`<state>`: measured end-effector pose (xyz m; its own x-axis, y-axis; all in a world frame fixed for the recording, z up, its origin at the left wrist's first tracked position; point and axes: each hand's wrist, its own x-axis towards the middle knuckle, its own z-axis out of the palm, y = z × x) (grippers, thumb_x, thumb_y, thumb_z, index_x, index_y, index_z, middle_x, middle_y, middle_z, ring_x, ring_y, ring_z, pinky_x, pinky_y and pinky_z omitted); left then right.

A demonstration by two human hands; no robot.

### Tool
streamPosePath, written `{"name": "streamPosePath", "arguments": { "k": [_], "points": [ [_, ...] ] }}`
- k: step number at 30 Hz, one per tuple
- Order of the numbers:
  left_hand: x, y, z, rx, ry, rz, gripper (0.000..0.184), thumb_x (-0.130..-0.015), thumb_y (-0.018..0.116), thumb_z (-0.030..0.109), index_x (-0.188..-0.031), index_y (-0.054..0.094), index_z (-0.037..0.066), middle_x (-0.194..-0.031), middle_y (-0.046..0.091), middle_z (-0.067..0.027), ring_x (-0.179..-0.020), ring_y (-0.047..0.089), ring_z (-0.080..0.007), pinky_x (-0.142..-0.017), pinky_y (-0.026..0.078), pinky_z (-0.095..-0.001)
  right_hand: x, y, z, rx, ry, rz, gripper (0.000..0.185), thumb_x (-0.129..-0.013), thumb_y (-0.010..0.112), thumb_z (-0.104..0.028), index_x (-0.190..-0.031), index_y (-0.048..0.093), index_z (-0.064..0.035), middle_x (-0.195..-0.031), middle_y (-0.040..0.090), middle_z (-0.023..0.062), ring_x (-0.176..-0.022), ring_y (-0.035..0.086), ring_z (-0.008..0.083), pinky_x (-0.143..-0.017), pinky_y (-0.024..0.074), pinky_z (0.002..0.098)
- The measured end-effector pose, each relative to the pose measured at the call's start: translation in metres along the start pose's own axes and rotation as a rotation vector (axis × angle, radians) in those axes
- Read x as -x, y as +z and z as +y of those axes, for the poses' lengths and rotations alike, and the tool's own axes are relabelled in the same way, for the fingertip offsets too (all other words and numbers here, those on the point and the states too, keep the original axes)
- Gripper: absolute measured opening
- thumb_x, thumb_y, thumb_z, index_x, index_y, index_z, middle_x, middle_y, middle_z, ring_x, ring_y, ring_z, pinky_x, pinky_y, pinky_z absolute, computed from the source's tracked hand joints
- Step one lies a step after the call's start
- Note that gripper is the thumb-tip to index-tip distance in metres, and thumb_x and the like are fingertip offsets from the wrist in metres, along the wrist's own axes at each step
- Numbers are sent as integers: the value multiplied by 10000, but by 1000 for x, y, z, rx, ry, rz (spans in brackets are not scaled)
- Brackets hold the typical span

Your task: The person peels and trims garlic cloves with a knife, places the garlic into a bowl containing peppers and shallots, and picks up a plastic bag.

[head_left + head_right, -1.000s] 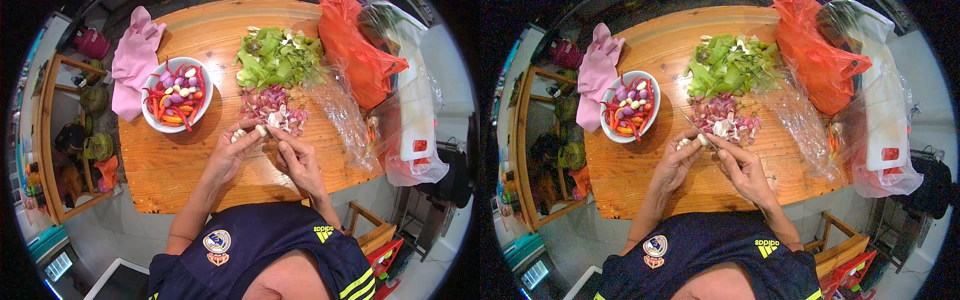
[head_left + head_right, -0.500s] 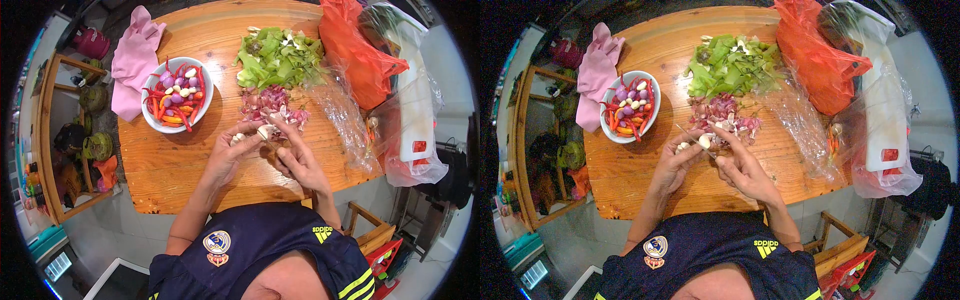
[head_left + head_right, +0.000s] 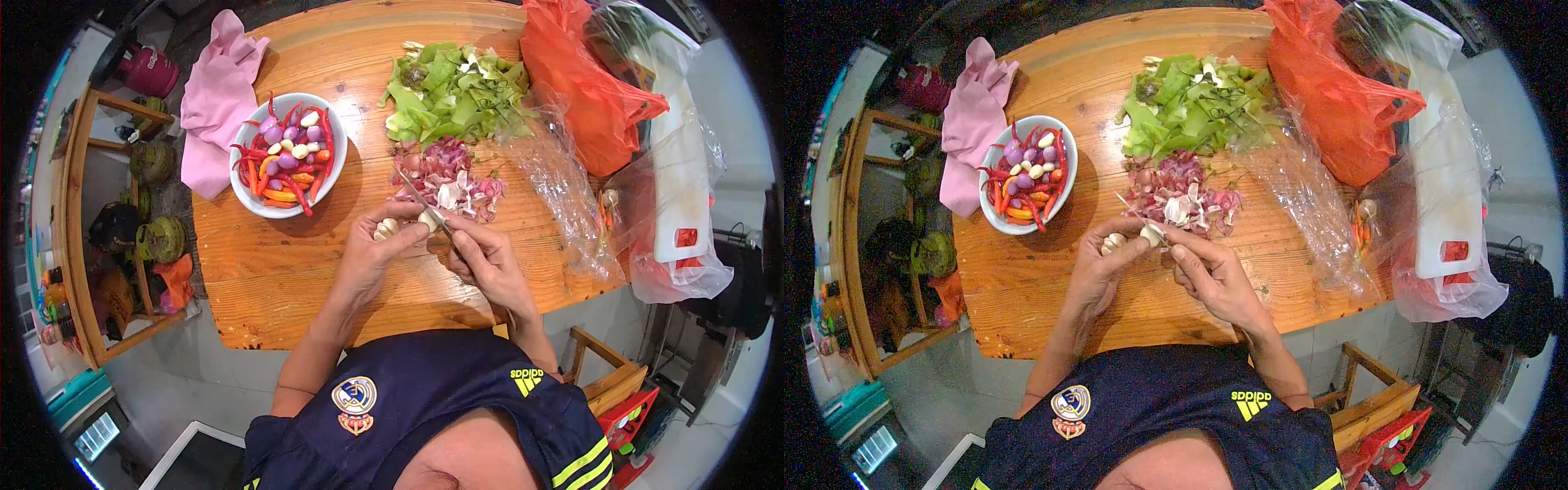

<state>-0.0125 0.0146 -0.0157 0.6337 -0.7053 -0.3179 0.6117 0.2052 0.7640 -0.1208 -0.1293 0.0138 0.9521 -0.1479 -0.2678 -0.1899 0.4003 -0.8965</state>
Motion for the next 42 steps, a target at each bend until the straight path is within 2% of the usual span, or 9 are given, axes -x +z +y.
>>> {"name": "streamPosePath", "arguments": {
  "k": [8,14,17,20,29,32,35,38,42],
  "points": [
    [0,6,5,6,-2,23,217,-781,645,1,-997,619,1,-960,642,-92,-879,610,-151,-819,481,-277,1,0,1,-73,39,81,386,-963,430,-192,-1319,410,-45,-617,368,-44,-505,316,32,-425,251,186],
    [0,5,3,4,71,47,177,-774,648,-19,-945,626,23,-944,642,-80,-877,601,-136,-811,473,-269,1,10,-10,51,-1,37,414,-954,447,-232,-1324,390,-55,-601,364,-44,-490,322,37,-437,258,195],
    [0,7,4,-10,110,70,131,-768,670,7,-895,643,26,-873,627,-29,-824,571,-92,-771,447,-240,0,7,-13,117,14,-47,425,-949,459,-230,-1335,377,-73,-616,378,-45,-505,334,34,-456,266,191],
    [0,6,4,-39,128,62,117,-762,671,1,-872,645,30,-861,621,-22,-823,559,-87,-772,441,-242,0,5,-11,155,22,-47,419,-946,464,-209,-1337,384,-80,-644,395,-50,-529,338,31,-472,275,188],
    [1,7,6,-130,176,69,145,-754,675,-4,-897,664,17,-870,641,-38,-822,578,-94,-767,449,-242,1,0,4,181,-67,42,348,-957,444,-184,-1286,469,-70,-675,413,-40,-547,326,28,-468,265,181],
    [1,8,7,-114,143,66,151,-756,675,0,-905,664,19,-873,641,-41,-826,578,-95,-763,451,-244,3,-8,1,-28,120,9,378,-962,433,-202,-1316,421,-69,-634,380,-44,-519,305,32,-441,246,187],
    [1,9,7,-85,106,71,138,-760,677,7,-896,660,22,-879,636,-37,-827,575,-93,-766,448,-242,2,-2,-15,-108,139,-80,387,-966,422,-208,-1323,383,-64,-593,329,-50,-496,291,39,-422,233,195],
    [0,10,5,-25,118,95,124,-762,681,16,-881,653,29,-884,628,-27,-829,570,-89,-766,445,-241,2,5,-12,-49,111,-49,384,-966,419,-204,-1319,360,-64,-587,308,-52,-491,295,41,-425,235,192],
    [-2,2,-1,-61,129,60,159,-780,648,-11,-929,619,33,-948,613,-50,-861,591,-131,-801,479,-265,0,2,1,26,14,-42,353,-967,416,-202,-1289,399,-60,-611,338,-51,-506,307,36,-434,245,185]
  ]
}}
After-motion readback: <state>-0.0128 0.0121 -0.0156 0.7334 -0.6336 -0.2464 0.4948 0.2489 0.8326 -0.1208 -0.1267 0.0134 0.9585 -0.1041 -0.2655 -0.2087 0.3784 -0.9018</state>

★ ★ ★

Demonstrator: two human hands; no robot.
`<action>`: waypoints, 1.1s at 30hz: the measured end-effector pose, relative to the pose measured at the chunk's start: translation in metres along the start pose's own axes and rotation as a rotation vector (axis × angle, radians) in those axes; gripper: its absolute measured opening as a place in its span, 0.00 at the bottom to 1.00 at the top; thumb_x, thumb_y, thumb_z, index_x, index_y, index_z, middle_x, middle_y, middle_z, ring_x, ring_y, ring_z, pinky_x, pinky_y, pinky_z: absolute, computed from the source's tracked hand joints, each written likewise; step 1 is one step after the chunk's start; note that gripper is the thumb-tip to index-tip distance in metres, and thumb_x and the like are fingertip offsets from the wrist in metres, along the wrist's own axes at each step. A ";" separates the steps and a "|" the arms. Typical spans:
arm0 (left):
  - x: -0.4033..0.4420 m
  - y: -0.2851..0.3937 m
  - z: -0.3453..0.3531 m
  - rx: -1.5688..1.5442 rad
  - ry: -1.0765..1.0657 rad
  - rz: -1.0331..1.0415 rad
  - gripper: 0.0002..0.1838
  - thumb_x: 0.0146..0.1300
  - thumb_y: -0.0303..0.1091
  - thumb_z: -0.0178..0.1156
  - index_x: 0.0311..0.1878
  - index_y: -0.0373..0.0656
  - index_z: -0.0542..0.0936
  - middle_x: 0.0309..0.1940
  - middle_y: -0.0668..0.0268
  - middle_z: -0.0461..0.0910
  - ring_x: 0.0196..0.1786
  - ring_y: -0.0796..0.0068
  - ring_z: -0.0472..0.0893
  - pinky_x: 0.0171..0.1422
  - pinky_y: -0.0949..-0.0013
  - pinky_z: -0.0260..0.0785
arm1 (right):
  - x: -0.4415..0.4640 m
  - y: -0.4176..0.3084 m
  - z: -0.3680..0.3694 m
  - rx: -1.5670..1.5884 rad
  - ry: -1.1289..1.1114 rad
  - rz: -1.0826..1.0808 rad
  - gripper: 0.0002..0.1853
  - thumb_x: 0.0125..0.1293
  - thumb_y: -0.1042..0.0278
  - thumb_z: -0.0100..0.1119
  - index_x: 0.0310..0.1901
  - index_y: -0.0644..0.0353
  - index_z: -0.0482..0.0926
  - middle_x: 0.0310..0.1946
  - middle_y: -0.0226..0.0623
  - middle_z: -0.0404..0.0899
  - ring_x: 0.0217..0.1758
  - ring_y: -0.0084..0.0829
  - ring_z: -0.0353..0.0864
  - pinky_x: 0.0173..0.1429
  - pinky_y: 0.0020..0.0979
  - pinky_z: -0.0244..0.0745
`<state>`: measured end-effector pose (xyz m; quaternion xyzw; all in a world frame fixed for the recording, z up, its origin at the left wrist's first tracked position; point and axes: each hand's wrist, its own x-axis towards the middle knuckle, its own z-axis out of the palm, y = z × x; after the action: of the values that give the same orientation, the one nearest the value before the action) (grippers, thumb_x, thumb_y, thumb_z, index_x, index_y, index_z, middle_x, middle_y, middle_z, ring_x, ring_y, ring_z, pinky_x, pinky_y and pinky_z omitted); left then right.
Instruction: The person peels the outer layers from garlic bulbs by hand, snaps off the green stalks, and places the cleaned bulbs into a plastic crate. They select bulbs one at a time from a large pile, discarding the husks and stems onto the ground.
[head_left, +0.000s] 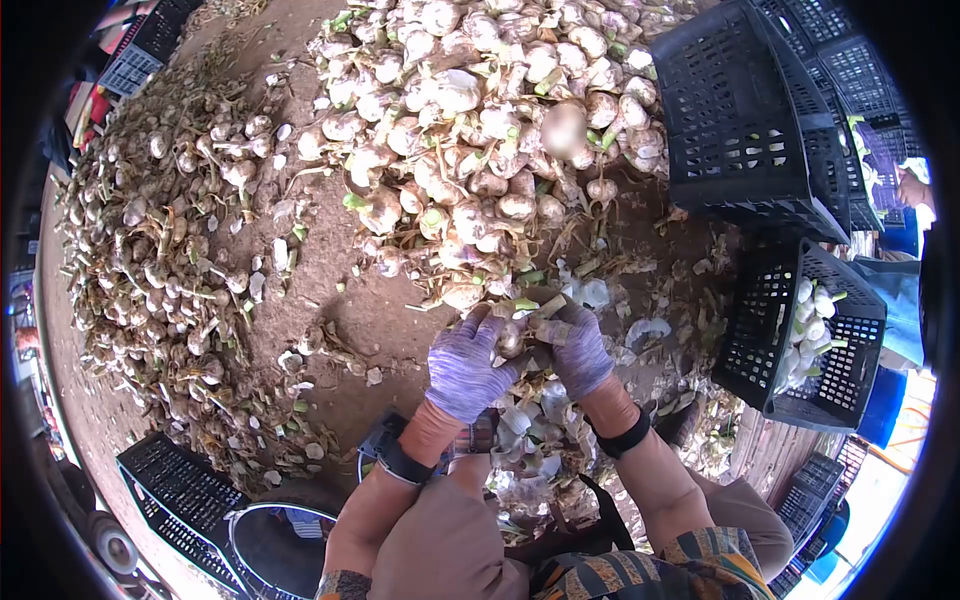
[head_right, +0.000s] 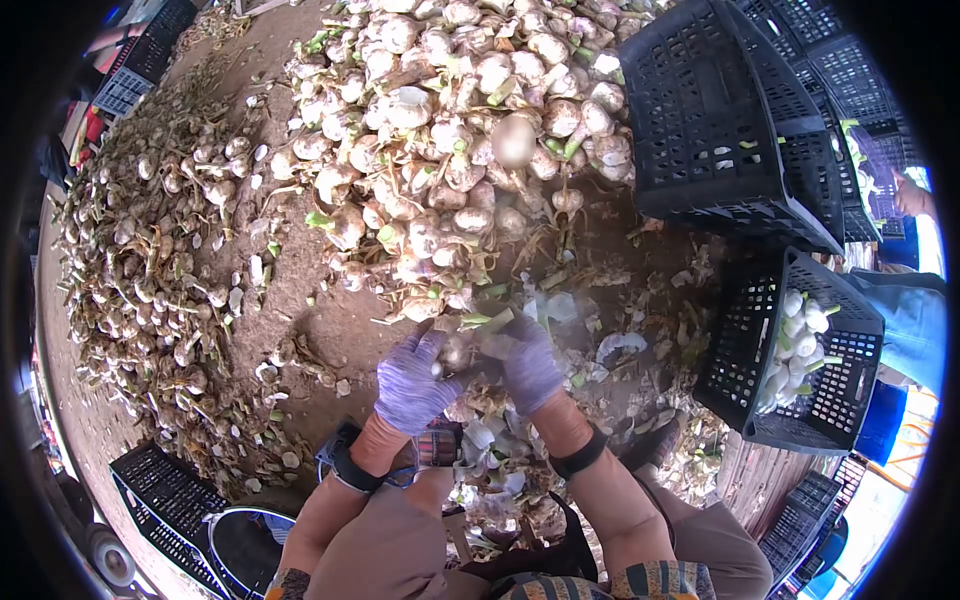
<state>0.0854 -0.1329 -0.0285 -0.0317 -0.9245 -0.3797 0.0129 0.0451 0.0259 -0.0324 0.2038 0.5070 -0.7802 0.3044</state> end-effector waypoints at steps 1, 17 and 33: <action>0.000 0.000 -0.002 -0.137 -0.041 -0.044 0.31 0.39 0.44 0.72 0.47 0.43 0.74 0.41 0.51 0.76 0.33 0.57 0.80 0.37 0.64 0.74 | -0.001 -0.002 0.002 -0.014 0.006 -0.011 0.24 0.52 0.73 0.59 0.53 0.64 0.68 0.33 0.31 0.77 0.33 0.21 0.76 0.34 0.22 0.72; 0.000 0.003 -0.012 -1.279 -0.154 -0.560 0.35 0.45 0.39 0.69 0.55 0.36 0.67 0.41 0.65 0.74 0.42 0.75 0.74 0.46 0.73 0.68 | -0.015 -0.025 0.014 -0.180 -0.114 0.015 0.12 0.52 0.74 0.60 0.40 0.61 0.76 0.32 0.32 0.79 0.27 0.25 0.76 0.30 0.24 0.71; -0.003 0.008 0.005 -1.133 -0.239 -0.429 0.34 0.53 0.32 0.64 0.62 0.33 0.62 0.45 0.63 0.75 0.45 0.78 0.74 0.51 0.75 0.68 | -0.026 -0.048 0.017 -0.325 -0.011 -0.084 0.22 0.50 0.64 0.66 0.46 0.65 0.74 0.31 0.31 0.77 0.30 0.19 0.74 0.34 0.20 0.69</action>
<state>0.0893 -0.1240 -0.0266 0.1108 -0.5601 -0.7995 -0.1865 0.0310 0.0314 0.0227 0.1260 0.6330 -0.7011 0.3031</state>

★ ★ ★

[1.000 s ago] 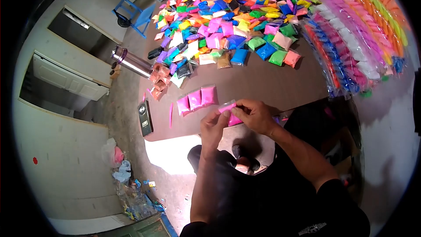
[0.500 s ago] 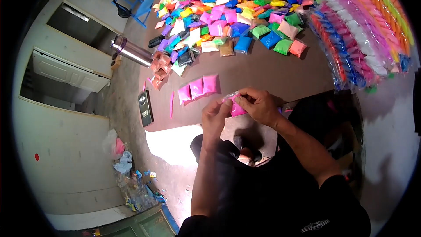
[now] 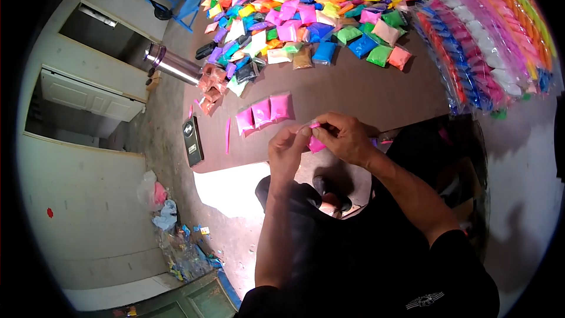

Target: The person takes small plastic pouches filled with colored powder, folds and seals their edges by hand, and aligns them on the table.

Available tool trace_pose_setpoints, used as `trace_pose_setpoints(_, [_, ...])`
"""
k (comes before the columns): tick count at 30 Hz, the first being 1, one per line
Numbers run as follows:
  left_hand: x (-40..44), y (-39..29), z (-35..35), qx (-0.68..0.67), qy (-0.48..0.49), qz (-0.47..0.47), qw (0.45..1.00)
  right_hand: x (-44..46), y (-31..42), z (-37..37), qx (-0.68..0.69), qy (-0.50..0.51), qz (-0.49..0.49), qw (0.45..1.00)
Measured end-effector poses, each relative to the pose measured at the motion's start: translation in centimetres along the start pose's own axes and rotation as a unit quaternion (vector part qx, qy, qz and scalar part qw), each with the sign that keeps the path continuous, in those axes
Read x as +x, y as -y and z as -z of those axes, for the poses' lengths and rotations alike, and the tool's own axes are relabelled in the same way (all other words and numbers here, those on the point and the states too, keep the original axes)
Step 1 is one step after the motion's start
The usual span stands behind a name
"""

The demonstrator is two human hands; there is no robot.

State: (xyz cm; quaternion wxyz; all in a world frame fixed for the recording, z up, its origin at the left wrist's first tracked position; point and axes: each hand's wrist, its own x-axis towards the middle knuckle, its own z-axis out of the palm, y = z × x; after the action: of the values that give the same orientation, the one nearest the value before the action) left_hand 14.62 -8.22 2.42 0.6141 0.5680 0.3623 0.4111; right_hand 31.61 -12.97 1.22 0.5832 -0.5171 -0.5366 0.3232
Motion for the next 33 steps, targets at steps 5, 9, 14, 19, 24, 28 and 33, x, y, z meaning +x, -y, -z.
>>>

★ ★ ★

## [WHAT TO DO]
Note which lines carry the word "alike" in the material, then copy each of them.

## [EXERCISE RESPONSE]
- Read x as -x, y as +z and z as +y of those axes, for the poses' lengths and rotations alike, and the tool's own axes are relabelled in the same way, for the fingertip offsets too (all other words and numbers here, those on the point and the states too, keep the original axes)
Read x as +x, y as -y and z as -z of those axes, for the poses' lengths and rotations alike, and the tool's own axes are relabelled in the same way (all other words and numbers here, those on the point and the states too, keep the original axes)

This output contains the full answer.